*** Opening COLLECTED DATA ***

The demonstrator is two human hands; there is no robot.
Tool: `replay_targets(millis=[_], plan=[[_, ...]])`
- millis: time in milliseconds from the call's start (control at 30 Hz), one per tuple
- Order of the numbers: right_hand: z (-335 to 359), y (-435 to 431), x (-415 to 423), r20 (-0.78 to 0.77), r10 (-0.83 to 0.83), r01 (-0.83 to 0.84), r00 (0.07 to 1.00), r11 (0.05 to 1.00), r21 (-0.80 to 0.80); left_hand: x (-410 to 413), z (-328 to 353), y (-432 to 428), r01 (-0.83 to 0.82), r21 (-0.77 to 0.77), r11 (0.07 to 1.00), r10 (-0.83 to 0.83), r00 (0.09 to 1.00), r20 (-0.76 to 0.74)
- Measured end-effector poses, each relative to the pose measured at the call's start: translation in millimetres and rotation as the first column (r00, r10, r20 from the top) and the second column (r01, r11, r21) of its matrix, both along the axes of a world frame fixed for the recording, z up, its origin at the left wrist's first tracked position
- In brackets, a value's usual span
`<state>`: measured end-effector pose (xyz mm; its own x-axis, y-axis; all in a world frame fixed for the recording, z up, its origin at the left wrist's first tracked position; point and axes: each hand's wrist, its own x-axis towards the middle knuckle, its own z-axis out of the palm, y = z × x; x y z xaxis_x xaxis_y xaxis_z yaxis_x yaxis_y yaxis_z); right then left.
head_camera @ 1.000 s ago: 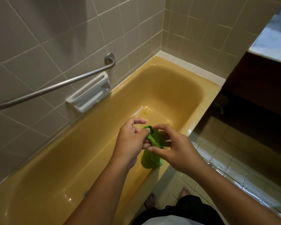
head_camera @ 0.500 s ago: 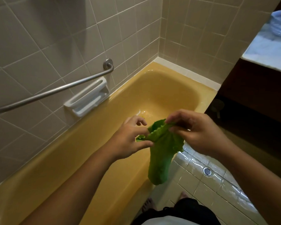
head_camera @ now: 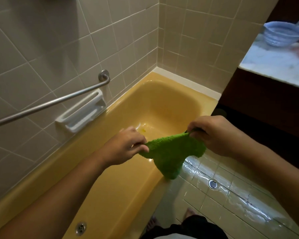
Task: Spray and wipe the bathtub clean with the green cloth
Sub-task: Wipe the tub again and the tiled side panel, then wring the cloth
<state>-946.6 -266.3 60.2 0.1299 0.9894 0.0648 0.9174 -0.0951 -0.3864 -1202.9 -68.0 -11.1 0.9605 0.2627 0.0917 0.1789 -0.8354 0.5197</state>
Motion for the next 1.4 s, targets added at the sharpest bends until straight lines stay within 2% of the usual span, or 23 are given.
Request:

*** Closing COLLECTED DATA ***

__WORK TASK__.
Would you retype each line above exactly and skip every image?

__YOUR RESPONSE__.
The demonstrator is two human hands; there is no robot.
Tool: `replay_targets(millis=[_], plan=[[_, ...]])`
- millis: time in milliseconds from the call's start (control at 30 Hz), one per tuple
- Order of the numbers: right_hand: z (-335 to 359), y (-435 to 431), x (-415 to 423), r20 (-0.78 to 0.77), r10 (-0.83 to 0.83), r01 (-0.83 to 0.84), r00 (0.07 to 1.00), r11 (0.05 to 1.00), r21 (-0.80 to 0.80); left_hand: x (-410 to 413), z (-328 to 353), y (-432 to 428), r01 (-0.83 to 0.82), r21 (-0.77 to 0.77), r11 (0.07 to 1.00), r10 (-0.83 to 0.83), r00 (0.09 to 1.00), r20 (-0.76 to 0.74)
- Measured end-effector poses, each relative to the pose measured at the call's start: translation in millimetres and rotation as the first column (r00, r10, r20 from the top) and the second column (r01, r11, r21) of its matrix, both along the axes of a world frame fixed for the recording, z up, its origin at the left wrist's first tracked position
- In brackets, a value's usual span
`<state>`: measured end-effector pose (xyz mm; its own x-axis, y-axis; all in a world frame fixed for the recording, z up, its origin at the left wrist's first tracked position; point and axes: each hand's wrist, its own x-axis towards the middle knuckle, its own z-axis out of the palm, y = z × x; x y z xaxis_x xaxis_y xaxis_z yaxis_x yaxis_y yaxis_z); right then left.
head_camera @ 1.000 s ago: 
head_camera @ 0.500 s ago: 
head_camera @ now: 
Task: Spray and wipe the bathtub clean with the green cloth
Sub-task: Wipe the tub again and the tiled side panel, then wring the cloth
<state>-946.6 -266.3 60.2 0.1299 0.9894 0.0648 0.9174 -0.0951 -0.3864 -1202.9 -68.0 -11.1 0.9605 0.2627 0.0917 0.1789 -0.8354 0.5197</state>
Motion for the next 1.4 s, targets added at the sharpest bends until straight lines stay within 2% of the usual span, or 23 are given.
Request:

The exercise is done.